It’s okay to have good And bad days in lockdown

I think it’s true to say that in the last 3 weeks I have good and bad days, days when I feel I’m coping extremely well and others not so!

Failure to manage my stress levels during lockdown not only disturbs my sleep, but makes me tired, causes me to eat a little unhealthier, to put on weight and causes stomach discomfort too!

Here are a few things I find work well for me:

Identify the causes of my stress and acknowledge them. These are probably the same for most of us at the present time, the rules we have to follow, the lack of physical contact with my friends and family, the lack of diary entries (why did I buy a 2020 dairy?), the financial worry and a feeling of not being in control of my life.

My daily gratitude journal. At the start of each day I reflect on 3 things (or even just 1) that I’m grateful for. I find it helps give me a positive outlook. If you’re not a fan of writing a journal, it’s just as effective to say them out loud.

A daily morning coffee and a long chat with a friend or family member, something I rarely do when I’m working.

Avoid alcohol or have at least 4 alcohol free nights. It’s very easy especially with this fabulous weather to reach for that glass of wine to calm my anxiety and stress. However, I know that alcohol increases my stress levels, impacts my sleep and lowers my mood the following day. On my alcohol free days I opt for calming teas; camomile, lemon balm, rose, green tea and peppermint.

Exercise. It’s one of the great things about lockdown having time to exercise daily! I try to go outside for an hour a day either for a walk or a jog, those feel-good endorphins from exercise are a highly effective way of de-stressing.  I may also add in a yoga class from the many ones available on line, I particular enjoy Grace Mantella at Bamboo Wellness.
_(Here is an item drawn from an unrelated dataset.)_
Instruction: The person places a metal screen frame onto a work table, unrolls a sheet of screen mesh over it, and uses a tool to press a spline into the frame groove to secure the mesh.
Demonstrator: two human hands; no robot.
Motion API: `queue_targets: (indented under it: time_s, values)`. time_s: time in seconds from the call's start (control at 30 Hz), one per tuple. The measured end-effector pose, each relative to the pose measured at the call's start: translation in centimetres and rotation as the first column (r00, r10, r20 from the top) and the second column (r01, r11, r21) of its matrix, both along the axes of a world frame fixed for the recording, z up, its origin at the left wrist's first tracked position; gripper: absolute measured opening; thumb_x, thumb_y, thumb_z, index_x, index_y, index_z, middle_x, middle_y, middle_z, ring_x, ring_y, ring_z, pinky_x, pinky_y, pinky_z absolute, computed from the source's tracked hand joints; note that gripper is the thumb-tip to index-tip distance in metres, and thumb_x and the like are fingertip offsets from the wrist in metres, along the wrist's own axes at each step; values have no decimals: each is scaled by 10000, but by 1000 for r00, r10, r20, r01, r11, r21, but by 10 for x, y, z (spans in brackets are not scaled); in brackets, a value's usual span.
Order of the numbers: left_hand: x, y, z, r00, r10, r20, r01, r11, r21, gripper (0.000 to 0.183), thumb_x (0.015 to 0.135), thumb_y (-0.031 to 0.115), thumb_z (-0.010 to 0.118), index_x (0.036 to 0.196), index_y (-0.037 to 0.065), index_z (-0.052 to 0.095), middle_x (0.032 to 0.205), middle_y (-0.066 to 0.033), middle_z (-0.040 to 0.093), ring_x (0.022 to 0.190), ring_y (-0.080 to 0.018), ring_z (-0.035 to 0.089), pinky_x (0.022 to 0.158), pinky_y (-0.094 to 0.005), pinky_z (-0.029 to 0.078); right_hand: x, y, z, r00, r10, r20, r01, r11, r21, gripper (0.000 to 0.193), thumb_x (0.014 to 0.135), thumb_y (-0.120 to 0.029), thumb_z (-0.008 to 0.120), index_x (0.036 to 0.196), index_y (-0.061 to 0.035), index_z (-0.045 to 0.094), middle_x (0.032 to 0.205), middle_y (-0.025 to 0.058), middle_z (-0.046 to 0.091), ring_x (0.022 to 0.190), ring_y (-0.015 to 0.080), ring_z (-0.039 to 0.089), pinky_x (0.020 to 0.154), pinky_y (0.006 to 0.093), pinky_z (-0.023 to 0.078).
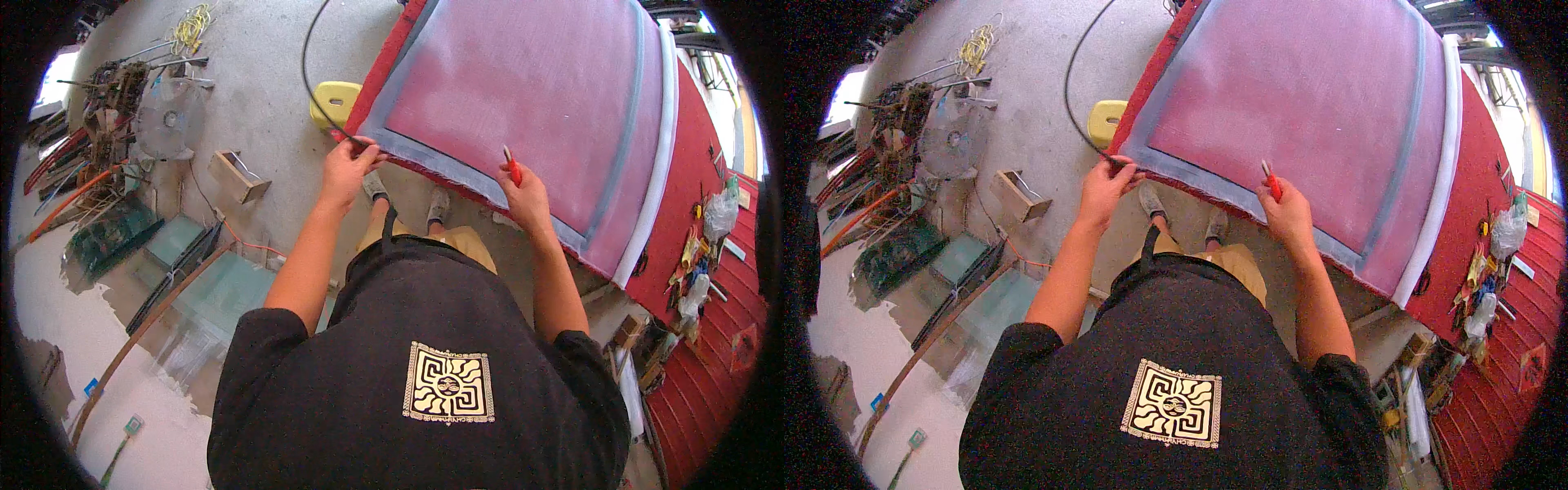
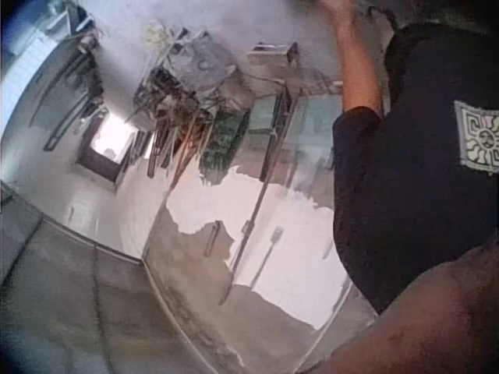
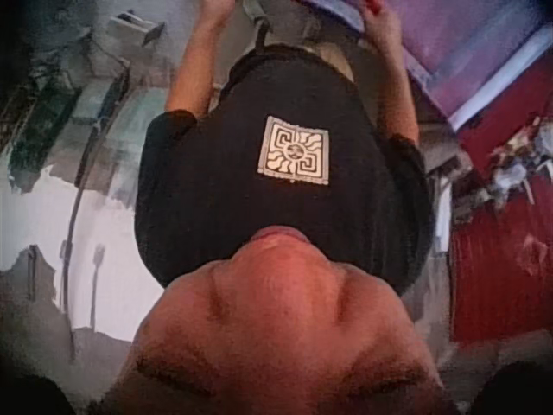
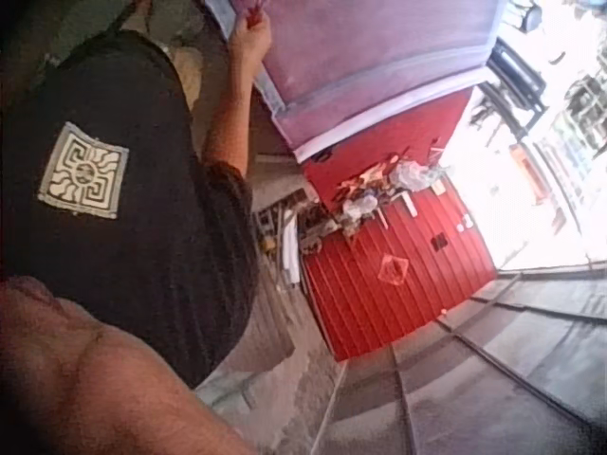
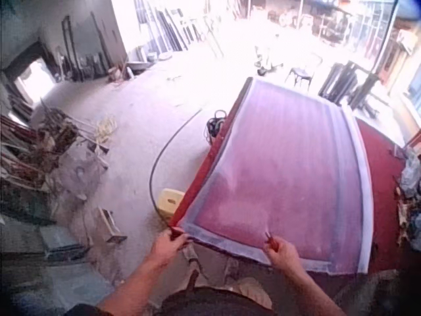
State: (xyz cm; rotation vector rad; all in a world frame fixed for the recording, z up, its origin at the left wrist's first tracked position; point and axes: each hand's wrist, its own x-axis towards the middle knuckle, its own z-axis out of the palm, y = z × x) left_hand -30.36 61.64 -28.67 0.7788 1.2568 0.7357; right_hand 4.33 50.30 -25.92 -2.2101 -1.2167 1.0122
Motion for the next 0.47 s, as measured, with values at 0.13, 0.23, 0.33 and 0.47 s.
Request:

I’ve also been committing to working out with a friend using one of the many virtual forums available which not only means I’m forced to get out of bed at a reasonable time but I’m more likely to exercise daily too.

Be kind to Me! Above all, I allow myself to feel the way I do. I do let off steam if I need to, I do have a good old cry and I try to remember that what I’m feeling right now is not permanent.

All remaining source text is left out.